- REQUIRED WORK -
An exact copy of the listing is what is needed; please output it in full.

SUPPLIED DATA Start Marker

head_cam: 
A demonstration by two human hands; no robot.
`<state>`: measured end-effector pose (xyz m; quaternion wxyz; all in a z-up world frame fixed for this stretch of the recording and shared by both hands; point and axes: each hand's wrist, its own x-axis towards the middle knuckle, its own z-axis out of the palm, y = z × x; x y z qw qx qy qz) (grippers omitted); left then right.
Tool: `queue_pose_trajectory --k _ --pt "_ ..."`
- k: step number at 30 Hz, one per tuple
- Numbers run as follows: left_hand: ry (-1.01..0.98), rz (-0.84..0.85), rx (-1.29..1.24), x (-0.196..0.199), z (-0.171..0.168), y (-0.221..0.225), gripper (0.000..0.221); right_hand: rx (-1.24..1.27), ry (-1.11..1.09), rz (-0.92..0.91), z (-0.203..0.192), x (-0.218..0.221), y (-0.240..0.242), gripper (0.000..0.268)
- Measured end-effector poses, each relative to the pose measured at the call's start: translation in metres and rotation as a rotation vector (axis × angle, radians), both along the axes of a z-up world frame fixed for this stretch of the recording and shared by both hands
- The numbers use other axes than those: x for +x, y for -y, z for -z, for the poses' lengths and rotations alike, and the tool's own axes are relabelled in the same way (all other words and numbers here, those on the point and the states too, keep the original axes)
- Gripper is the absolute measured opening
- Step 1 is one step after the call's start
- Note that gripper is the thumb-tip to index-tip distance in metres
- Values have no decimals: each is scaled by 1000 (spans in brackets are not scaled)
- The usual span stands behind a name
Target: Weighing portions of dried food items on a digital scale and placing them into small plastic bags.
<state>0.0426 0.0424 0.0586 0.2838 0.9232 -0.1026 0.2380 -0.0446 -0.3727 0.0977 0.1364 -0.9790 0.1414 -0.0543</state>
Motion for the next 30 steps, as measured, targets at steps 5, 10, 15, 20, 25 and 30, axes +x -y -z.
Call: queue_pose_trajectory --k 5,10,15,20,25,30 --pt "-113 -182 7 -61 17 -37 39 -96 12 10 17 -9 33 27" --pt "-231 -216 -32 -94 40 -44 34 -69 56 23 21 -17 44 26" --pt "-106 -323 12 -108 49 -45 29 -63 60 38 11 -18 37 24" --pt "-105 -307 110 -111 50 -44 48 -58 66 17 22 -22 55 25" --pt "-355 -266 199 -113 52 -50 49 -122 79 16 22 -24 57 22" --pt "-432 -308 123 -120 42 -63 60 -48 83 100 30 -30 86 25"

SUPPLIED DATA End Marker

- TASK OUTPUT -
head_cam: 
A demonstration by two human hands; no robot.
`<state>`: measured end-effector pose (xyz m; quaternion wxyz; all in a z-up world frame fixed for this stretch of the recording and shared by both hands; point and axes: each hand's wrist, its own x-axis towards the middle knuckle, its own z-axis out of the palm, y = z × x; x y z qw qx qy qz) (grippers omitted); left then right.
Tool: `queue_pose_trajectory --k _ --pt "_ ..."`
- k: step number at 30 Hz, one per tuple
- Numbers run as follows: left_hand: ry (-1.01..0.98), rz (-0.84..0.85), rx (-1.29..1.24), x (-0.196..0.199), z (-0.171..0.168), y (-0.221..0.225), gripper (0.000..0.221); right_hand: rx (-1.24..1.27), ry (-1.11..1.09), rz (-0.92..0.91), z (-0.203..0.192), x (-0.218..0.221), y (-0.240..0.242), gripper (0.000..0.268)
- Measured end-effector poses, each relative to the pose measured at the call's start: translation in metres and rotation as a rotation vector (axis × angle, radians), both along the axes of a z-up world frame fixed for this stretch of the recording and shared by both hands
- The numbers use other axes than those: x for +x, y for -y, z for -z, for the poses' lengths and rotations alike, and the tool's own axes are relabelled in the same way (all other words and numbers here, those on the point and the states too, keep the original axes)
- Gripper is the absolute measured opening
- Step 1 is one step after the call's start
- Note that gripper is the thumb-tip to index-tip distance in metres
- Values have no decimals: each is scaled by 1000 (spans in brackets are not scaled)
- The usual span stands behind a name
Target: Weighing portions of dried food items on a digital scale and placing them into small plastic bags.
<state>0.0426 0.0424 0.0586 0.2838 0.9232 -0.1026 0.2380 -0.0446 -0.3727 0.0977 0.1364 -0.9790 0.1414 -0.0543</state>
Motion for the next 30 steps, as measured, targets at steps 5, 10, 15, 20, 25 and 30, axes +x -y -z.
Call: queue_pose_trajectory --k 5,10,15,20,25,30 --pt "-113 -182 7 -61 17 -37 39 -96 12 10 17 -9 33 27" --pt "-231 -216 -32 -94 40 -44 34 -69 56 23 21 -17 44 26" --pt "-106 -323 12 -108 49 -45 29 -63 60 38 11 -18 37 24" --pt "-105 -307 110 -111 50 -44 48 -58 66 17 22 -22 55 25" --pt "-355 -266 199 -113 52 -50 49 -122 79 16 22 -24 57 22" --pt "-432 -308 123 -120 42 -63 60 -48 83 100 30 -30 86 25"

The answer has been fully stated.